Work request »
Could you set down exactly the lines of the data below, starting at the one that holds "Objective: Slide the" and ending at the one that holds "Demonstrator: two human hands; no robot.", both included, and only those?

----- Records

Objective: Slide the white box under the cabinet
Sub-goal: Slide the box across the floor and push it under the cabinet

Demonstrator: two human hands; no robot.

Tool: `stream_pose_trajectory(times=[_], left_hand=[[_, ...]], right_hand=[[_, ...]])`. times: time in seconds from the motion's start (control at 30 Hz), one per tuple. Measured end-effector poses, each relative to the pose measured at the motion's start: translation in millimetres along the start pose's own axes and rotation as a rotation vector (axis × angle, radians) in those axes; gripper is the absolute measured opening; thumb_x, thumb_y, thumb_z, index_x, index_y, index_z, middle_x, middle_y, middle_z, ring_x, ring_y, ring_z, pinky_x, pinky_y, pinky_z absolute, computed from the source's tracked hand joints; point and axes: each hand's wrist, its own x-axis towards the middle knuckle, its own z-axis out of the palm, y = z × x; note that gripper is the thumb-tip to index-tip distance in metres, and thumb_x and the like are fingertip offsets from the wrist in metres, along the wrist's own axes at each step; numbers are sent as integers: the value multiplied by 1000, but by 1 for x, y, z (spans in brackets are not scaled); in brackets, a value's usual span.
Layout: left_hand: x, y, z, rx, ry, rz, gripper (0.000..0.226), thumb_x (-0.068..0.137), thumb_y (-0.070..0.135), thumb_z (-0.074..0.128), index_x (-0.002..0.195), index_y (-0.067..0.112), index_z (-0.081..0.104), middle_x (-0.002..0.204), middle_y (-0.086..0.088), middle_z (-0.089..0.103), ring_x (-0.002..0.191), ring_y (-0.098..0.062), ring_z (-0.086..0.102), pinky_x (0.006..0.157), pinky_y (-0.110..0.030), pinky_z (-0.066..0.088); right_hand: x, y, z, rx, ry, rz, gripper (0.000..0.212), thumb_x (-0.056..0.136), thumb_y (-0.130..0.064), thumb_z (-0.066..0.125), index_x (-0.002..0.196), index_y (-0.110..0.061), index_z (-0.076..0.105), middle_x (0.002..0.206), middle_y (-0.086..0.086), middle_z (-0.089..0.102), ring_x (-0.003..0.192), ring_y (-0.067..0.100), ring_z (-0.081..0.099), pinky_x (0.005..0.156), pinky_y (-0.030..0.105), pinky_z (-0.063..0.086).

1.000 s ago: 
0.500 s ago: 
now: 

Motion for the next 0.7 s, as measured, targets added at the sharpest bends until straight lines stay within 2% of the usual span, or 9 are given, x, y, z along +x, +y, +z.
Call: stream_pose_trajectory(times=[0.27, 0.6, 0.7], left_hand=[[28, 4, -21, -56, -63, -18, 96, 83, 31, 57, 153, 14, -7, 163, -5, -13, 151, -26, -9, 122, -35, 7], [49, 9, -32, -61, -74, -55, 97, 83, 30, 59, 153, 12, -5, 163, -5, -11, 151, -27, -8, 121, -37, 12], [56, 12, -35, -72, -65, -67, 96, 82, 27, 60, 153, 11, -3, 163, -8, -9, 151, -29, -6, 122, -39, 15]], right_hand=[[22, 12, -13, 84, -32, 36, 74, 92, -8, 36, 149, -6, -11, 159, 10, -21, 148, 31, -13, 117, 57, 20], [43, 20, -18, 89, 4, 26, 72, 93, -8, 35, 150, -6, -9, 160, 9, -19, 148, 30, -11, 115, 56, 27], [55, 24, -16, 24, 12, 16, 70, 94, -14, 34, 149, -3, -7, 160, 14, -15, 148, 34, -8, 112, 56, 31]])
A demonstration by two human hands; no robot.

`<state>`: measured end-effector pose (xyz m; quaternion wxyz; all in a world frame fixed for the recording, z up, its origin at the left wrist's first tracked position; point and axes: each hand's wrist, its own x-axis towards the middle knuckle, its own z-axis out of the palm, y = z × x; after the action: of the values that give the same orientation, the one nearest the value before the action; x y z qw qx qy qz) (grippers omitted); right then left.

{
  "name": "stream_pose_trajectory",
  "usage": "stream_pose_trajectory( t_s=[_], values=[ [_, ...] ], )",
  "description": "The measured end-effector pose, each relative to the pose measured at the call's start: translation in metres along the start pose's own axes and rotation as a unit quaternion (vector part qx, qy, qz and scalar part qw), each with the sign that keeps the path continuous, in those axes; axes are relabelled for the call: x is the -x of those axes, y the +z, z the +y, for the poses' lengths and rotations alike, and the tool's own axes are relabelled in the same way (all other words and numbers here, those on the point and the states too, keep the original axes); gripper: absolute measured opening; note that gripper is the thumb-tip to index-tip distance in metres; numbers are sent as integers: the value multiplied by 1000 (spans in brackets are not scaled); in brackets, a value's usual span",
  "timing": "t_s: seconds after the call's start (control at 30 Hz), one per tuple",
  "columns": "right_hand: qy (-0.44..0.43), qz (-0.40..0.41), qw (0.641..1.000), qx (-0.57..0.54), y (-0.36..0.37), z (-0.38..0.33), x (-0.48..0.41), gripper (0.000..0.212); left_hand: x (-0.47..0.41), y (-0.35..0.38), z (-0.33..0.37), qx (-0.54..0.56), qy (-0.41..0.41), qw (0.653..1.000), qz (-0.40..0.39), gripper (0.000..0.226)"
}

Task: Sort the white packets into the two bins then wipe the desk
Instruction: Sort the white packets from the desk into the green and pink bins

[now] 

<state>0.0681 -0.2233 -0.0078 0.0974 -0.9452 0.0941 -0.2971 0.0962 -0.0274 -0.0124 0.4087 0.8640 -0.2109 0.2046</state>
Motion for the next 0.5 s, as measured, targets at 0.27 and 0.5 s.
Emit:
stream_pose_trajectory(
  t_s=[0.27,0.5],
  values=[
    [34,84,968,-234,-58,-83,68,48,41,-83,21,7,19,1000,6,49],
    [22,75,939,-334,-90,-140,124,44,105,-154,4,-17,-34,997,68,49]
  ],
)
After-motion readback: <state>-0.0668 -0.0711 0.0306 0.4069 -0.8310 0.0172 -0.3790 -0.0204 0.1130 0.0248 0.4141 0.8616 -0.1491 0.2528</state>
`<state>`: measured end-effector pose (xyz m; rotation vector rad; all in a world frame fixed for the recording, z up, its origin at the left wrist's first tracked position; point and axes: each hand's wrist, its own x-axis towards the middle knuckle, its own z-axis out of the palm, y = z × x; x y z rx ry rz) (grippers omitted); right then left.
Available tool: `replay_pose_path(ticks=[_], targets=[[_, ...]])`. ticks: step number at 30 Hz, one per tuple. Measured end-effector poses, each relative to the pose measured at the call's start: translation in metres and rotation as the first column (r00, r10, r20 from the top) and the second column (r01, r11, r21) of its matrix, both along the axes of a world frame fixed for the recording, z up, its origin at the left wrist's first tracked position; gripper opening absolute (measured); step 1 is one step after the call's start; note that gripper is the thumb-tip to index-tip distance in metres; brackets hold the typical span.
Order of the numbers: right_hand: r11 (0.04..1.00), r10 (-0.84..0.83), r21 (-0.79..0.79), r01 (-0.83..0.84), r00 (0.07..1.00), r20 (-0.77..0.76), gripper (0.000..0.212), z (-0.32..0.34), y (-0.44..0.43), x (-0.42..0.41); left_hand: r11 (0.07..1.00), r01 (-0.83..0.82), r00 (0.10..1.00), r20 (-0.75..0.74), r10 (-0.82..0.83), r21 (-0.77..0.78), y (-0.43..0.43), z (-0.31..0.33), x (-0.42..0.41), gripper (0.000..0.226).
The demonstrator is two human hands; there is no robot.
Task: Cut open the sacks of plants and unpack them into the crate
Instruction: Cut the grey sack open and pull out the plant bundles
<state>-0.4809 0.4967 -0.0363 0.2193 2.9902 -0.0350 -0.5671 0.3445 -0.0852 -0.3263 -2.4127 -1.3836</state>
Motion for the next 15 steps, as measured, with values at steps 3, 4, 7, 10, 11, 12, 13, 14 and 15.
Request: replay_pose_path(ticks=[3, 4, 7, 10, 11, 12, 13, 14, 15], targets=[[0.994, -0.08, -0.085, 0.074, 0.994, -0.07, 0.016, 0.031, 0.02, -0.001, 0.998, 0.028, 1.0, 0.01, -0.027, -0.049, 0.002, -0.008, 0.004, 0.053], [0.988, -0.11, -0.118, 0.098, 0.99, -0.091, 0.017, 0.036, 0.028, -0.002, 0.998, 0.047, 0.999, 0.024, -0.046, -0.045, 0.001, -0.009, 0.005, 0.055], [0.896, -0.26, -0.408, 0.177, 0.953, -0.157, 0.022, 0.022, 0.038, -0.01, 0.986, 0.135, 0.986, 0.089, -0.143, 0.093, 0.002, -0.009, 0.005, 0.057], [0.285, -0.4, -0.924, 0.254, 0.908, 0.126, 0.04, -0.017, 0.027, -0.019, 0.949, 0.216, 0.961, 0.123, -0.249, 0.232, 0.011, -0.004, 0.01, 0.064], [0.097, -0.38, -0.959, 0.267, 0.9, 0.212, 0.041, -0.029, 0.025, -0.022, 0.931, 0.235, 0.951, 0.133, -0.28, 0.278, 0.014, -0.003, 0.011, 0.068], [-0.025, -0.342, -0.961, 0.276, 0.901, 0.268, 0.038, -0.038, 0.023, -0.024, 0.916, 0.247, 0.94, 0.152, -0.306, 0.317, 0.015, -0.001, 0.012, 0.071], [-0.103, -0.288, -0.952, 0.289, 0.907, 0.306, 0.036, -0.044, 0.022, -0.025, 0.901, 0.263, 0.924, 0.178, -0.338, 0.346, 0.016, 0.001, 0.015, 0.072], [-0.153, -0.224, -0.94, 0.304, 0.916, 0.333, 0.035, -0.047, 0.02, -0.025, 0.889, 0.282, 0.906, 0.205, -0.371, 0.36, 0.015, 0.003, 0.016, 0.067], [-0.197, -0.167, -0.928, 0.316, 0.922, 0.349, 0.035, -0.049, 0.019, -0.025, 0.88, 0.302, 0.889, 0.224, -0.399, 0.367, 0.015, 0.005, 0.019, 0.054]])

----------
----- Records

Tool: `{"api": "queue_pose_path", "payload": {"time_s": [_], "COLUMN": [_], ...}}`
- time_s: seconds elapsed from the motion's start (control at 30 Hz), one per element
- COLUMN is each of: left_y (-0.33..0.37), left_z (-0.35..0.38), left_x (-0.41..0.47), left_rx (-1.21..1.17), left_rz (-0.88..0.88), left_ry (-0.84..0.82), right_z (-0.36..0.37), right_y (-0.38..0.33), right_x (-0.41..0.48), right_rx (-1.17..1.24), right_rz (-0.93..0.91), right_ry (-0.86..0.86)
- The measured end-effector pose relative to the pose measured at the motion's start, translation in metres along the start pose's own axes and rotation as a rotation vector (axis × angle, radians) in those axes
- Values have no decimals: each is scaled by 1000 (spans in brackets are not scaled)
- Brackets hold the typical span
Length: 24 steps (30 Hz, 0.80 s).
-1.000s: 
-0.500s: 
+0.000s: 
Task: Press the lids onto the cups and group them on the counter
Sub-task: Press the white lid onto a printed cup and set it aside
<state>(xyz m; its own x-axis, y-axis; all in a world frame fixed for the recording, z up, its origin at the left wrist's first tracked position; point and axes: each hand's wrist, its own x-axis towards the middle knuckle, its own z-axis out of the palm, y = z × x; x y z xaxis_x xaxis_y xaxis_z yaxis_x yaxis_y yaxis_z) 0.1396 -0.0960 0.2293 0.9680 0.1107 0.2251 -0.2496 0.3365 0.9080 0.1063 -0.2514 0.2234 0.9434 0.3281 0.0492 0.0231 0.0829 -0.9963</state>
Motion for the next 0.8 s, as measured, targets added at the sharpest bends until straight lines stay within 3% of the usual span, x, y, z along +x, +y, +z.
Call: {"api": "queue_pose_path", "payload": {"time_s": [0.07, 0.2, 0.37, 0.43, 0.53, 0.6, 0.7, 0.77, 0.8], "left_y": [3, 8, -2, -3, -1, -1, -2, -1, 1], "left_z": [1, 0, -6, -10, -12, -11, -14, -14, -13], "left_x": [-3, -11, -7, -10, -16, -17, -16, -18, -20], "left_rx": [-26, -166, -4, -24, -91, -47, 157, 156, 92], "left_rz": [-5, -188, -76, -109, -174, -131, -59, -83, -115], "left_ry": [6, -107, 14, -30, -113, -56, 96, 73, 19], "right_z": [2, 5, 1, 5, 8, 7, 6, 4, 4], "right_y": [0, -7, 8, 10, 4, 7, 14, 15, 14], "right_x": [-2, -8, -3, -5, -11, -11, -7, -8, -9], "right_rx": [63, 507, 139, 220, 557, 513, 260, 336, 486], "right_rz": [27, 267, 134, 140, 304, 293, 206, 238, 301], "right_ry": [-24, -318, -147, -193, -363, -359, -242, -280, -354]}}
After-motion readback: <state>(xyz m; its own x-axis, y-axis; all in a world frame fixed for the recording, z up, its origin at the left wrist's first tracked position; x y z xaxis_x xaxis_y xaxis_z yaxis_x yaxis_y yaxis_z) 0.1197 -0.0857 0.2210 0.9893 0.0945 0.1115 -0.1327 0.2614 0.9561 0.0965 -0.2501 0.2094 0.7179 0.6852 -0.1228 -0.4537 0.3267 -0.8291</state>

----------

Result »
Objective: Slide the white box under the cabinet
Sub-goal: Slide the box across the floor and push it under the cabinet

Demonstrator: two human hands; no robot.

The required output has been given.